Duas indústrias, uma de Londrina e outra de Paranavaí, foram as primeiras beneficiárias de liminares contra o seguro-apagão concedidas pelas 1ª Vara e 3ª Varas Federais de Londrina. O mandado de segurança que pede a suspensão do pagamento foi impetrado pelos advogados Bruno Sacani Sobrinho e Bruno Montenegro Sacani em nome da Avícola Felipe S.A, de Paranavaí, e da Granosul Agroindustrial, de Londrina.
O seguro vem sendo pago desde março nas contas de luz e equivalem a R$ 0,0049 por quilowatt de consumo. O dinheiro é repassado para a Comercializadora Brasileira de Energia Emergencial (CBEE) para investimentos em formas alternativas de geração de energia. ‘‘O seguro tem trazido preocupação às indústrias que têm custo muito elevado de energia elétrica’’, comenta Sacani. Segundo os advogados as duas empresas que obtiveram liminar estavam pagando entre R$ 5 mil e R$ 10 mil a mais de energia por mês desde que o seguro-apagão entrou em vigor.
As liminares abstêm a Copel, companhia responsável pelo recebimento das contas e repasse do valor do seguro à CBEE, de fazer a cobrança. Montenegro Sacani esclarece que foram apontadas, no mandado de segurança, várias ilegalidades que impedem a cobrança do seguro-apagão. A primeira delas refere-se à natureza jurídica do seguro que, segundo os advogados, se trata de tributo e não de tarifa.
‘‘Como tributo, foi criado sem amparo em normas legais’’, diz Montenegro Sacani. Ele acrescenta que mesmo considerado como adicional tarifário, como foi criado, o seguro continua inconstitucional porque as concessionárias já recebem tarifa para manter e ampliar o parque gerador. ‘‘Isso significa que há uma cobrança em duplicidade’’, arremata Sacani.
O advogado ressalta que o ônus de investir no setor é do governo e com a instituição do seguro o ônus foi invertido, repassando a responsabilidade para o consumidor.
A assessoria de imprensa da CBEE informa que o órgão está entrando com recurso contra todas as decisões que impliquem na suspensão da cobrança do seguro-apagão.
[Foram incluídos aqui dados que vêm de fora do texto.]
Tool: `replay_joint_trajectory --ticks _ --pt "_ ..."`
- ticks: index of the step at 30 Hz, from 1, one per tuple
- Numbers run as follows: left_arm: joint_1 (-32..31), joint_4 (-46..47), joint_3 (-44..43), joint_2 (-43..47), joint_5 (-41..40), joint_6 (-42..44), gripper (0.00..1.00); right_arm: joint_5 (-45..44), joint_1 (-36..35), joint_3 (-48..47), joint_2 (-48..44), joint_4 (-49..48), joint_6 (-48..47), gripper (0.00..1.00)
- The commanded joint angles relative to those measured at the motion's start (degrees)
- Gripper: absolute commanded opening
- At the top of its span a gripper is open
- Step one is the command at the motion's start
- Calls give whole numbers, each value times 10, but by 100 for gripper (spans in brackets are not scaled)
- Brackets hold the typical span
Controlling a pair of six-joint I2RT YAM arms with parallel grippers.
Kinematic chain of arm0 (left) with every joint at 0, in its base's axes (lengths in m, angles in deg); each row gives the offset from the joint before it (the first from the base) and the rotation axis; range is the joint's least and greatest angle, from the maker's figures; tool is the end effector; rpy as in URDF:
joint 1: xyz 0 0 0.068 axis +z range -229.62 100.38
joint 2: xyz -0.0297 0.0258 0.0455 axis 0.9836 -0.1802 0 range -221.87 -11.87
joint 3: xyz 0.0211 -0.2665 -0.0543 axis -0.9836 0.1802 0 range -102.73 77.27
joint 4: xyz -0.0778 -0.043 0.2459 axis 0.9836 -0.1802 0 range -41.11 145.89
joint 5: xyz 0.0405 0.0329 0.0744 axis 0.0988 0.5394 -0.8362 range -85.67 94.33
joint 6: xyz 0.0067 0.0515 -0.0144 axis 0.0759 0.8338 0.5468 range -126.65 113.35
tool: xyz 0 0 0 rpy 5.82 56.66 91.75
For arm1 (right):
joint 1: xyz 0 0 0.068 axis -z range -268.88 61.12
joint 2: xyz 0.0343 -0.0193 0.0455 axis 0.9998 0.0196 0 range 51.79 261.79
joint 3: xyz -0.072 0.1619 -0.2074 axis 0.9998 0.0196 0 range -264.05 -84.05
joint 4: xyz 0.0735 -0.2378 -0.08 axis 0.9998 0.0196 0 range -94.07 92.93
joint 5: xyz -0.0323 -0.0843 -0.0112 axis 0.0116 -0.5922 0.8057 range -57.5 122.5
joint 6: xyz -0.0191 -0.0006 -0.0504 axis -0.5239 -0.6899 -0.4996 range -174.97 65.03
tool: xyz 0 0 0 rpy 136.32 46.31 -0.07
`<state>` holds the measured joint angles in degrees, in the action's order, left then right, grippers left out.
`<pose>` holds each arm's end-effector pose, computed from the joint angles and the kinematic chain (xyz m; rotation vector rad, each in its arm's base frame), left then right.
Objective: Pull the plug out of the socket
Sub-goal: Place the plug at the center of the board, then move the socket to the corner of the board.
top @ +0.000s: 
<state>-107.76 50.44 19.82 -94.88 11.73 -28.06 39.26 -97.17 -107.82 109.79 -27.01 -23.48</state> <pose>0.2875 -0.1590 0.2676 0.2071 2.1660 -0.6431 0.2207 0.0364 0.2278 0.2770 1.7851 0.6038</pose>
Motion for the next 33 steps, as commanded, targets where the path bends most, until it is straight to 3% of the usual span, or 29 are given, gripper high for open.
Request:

De acordo com a assessoria, o projeto de energia emergencial começou a ser discutido no início do ano passado, foi amplamente debatido e tem base jurídica sólida. A assessoria informa ainda que o Tribunal Regional Federal da 4ª Região, que abrange o Paraná, já cassou seis liminares contra o seguro, mas não tinha dados disponíveis sobre quantas continuam em vigor.